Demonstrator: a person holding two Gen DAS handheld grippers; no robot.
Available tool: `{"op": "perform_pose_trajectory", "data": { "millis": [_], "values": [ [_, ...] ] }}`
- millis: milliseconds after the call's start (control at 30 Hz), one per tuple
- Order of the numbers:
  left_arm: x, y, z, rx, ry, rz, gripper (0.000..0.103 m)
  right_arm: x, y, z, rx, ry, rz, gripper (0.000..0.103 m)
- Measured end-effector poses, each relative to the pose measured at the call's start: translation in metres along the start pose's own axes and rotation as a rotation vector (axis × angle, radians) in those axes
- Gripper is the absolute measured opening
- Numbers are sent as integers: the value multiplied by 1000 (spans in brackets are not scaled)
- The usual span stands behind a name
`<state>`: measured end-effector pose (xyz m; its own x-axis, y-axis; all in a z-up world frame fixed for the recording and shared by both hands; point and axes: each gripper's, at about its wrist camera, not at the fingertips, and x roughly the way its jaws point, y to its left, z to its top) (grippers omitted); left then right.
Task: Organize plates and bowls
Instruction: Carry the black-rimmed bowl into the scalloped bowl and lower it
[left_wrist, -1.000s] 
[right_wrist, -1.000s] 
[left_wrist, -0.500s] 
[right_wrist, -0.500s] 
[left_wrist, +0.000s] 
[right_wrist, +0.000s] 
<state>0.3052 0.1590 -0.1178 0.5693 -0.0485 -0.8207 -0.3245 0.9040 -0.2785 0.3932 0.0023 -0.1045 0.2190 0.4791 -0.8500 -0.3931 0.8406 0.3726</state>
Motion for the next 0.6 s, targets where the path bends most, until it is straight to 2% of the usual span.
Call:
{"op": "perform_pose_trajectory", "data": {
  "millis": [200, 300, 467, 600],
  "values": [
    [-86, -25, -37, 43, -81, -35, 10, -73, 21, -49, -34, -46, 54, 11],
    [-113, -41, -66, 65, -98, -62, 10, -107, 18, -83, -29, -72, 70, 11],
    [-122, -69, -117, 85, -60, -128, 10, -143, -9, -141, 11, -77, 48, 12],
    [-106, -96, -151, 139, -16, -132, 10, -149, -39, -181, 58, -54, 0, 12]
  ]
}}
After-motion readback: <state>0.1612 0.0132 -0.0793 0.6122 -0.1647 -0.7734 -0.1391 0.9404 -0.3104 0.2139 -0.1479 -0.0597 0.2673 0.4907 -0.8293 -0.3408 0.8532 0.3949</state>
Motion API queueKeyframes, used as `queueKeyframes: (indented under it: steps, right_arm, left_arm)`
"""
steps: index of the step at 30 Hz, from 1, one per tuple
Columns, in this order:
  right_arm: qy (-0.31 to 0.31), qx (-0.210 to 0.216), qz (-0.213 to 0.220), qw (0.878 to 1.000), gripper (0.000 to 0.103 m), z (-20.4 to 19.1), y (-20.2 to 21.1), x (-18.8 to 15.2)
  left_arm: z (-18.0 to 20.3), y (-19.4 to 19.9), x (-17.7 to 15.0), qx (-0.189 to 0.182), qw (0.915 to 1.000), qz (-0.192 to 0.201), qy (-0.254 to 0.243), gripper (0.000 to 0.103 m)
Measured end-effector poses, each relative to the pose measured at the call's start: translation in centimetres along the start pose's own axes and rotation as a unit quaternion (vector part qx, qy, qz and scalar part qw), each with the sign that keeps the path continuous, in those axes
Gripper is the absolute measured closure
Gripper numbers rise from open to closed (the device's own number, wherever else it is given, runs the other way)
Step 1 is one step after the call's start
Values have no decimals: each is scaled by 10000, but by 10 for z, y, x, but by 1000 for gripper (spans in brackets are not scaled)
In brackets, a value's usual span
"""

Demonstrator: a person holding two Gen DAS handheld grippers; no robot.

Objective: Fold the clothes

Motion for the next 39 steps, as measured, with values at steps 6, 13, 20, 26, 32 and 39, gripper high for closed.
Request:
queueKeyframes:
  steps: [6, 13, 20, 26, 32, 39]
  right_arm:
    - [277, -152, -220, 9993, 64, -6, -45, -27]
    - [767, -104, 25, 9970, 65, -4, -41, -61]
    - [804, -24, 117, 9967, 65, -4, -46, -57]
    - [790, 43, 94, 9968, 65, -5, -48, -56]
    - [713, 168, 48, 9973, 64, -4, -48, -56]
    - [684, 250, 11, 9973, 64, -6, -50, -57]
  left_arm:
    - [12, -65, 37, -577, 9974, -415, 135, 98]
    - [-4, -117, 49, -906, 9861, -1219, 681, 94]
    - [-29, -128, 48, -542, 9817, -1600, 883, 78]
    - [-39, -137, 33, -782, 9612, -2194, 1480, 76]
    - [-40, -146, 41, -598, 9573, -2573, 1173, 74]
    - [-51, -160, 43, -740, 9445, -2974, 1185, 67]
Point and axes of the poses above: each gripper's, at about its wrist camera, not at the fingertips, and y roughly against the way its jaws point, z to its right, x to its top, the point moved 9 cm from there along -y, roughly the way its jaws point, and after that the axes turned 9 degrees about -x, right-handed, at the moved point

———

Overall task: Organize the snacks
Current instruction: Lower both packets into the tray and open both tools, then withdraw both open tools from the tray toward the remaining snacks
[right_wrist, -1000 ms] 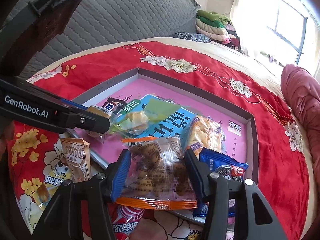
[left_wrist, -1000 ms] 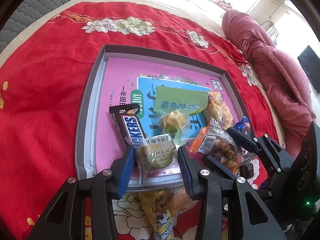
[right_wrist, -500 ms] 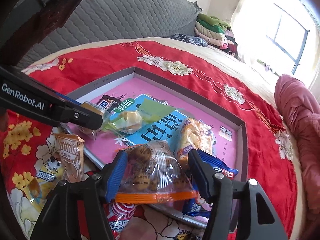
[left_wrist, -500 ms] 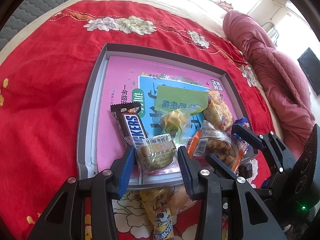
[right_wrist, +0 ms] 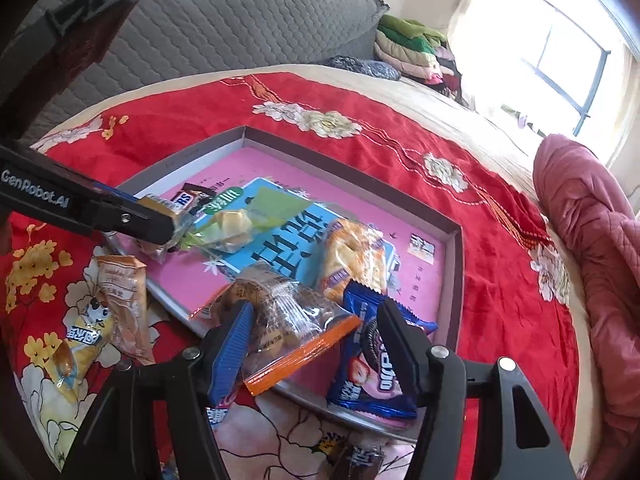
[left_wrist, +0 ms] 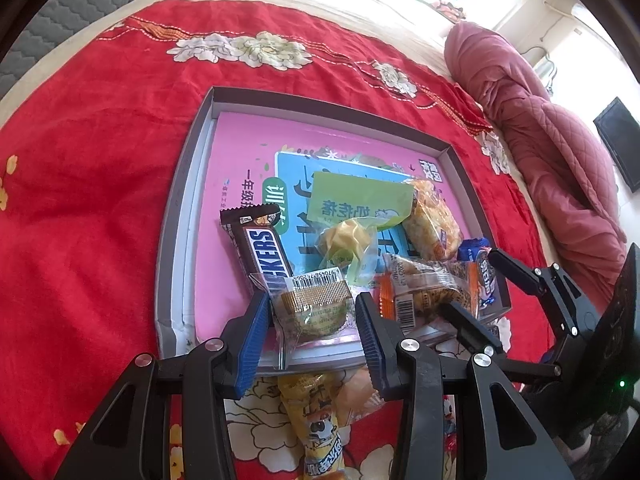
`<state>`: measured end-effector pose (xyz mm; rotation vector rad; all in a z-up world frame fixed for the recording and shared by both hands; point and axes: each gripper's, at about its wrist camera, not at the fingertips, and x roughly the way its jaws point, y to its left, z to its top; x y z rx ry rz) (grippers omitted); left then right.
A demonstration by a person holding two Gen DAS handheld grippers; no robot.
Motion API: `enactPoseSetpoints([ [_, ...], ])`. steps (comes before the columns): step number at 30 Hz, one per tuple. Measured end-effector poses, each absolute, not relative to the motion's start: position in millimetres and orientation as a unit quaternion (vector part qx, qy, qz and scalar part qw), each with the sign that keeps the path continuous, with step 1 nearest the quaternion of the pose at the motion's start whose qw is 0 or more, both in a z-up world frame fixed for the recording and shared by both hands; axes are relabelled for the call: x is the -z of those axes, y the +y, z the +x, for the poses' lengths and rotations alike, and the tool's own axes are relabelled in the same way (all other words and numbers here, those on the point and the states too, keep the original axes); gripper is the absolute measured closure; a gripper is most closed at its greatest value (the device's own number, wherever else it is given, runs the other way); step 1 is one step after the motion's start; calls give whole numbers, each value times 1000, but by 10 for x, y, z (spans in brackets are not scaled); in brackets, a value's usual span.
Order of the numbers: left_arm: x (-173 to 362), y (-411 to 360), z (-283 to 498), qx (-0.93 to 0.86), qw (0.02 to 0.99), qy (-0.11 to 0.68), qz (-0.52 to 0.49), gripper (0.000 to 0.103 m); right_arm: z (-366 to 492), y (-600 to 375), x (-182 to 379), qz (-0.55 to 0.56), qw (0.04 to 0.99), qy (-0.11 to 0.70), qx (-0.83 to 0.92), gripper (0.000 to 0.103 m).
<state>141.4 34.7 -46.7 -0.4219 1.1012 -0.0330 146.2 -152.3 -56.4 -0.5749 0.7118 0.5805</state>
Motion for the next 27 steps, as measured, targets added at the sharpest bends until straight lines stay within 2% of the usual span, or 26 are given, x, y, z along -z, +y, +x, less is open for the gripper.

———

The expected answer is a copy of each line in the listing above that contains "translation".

Answer section:
- Measured end-effector poses, each relative to the pose measured at the call's start: translation in metres along the start pose's own axes and rotation as a rotation vector (axis × angle, radians) in those axes
Measured end-effector poses, each relative to the pose measured at the call's start: translation in centimetres along the start pose's own axes and rotation as a unit quaternion (vector part qx, qy, qz and scalar part qw), each with the sign that keeps the path continuous, in those axes

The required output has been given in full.